Combat no longer has clearly delineated fronts.

Woman have been in combat.

It is overdue that we recognize their service.

When I was the age of the students I now teach, women could not be on juries in most states.  Remember the great jury movie was 12 Angry MEN.

Today another part of the mission of Seneca Falls was achieved.

When my mother graduated from Columbia law 2nd in her class in 1937, she could not get a job as a lawyer except with her father, although during WWII the Office of Price Administration hired her.  When Sandra Day O'Connor graduated 3rd in her class from Stanford Law in the early 1950s, neither could she.  Now 1/3 of the Supreme Court is female, and there are more women in law school then men.

That is progress.

Please keep reading.

This evening I watched part of a movie on the life of Harry Belafonte.  Contained in that movie were images of the extreme poverty in the South that so moved Bobby Kennedy.  Contained in that movie were images of fire hoses and police dogs sic'ed on Civil Rights demonstrators, of people being punched and beaten for trying to register to vote, or for sitting at a lunch counter.

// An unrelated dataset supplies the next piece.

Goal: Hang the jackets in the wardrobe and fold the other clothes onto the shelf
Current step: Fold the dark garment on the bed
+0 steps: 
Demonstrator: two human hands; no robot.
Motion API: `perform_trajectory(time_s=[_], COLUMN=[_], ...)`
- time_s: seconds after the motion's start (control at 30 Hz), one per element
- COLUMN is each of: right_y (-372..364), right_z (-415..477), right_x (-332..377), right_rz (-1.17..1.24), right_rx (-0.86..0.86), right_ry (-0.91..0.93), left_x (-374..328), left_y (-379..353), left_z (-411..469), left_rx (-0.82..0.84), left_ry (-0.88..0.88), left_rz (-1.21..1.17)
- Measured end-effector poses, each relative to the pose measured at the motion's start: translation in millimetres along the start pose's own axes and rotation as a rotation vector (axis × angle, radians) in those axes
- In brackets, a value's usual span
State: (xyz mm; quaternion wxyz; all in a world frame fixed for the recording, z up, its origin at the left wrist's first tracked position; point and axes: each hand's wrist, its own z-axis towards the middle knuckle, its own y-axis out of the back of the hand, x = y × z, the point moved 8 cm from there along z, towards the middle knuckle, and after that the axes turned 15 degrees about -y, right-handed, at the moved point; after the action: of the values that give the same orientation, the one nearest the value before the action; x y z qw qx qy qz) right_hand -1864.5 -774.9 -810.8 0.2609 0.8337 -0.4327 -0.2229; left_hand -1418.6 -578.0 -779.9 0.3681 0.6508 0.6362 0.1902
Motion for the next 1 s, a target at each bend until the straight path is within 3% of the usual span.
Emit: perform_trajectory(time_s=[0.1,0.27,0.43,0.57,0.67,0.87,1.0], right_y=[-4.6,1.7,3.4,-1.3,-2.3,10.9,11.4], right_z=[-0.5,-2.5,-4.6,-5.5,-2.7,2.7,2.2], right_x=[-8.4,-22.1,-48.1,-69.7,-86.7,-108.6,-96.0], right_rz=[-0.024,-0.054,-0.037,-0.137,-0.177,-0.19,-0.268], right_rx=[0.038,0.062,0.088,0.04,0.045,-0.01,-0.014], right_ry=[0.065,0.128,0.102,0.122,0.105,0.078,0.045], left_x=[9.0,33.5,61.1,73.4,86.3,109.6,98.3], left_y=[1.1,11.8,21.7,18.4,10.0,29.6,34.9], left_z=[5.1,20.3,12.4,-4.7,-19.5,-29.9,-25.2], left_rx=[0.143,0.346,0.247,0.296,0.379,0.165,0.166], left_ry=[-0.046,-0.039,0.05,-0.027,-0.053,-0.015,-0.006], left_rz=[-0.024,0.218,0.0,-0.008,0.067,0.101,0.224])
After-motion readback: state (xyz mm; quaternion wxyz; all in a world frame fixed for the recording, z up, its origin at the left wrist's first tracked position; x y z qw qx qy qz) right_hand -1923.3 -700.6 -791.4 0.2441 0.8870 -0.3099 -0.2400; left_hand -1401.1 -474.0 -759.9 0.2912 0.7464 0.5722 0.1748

I look at some of the hatred and racism and intolerance still a part of our nation and I feel a fire I have not felt for almost half a century.

Yes I am glad that Sec. Panetta has opened up the rest of the military to women - with the unanimous support of the Joint Chiefs.  That is progress.  Belated, but progress nevertheless.

Watching certain Republicans on the Hill make fools of themselves as they sought unsuccessfully to belittle, demean and diminish Secretary Clinton made me wonder if stupidity was a prerequisite to being a Republican Member of the House or Senator?

Watching the Rand Pauls and the Ron Johnsons and their parallels in the House reminded me that we get the Congress we deserve, because if we sit out elections because we are angry but the other side goes all in, then people who are manifestly unqualified to do low level civil service jobs will somehow be writing the rules and the law for all of us.

Today some of my students worked very hard.

Today one young female (I cannot call her a lady) let loose a string of epithets that would make a Marine Corps drill instructor blush.  

Today I accidentally turned on a radio station playing songs whose lyrics might well serve as an inspiration for the tirade of that young lady.

Today more people died unnecessarily, because of our gun madness.  We will never hear the names of most of them, the President will not appear at memorials for them.

Today, more than half a century after Bobby Kennedy was shocked by seeing, in his own words, people starving to death in America, we have elites who debate how much we should cut the social safety net rather than discussing how they and their ilk do not pay their fair share for the benefits they receive.

Today my community list serv was burning up because one of the last undeveloped plots of land in North Arlington not designated as a park is going to be converted into more than half dozen McMansions in a neighborhood where the average house size is still well under 2,000 sq. feet.

Today?  An ordinary day in the United States.  An ordinary day in the northern part of Arlington VA, where I live.  An ordinary day in the school in which I teach.

Hannah Arendt wrote about the banality of evil.

Others have spoken or written about the cheapening, the coarsening of life.

Today I am writing this post.

Today I taught my students as best as I could.

Today I spent time with my cats.

Today I made dinner for my wife.

Today was an ordinary day.

Today is an extraordinary day - not merely because of the actions taken by Leon Panetta.

Today is an extraordinary day because I - we - have an opportunity to make a positive difference in the life of at least one other person.

Just a few random thoughts on the day.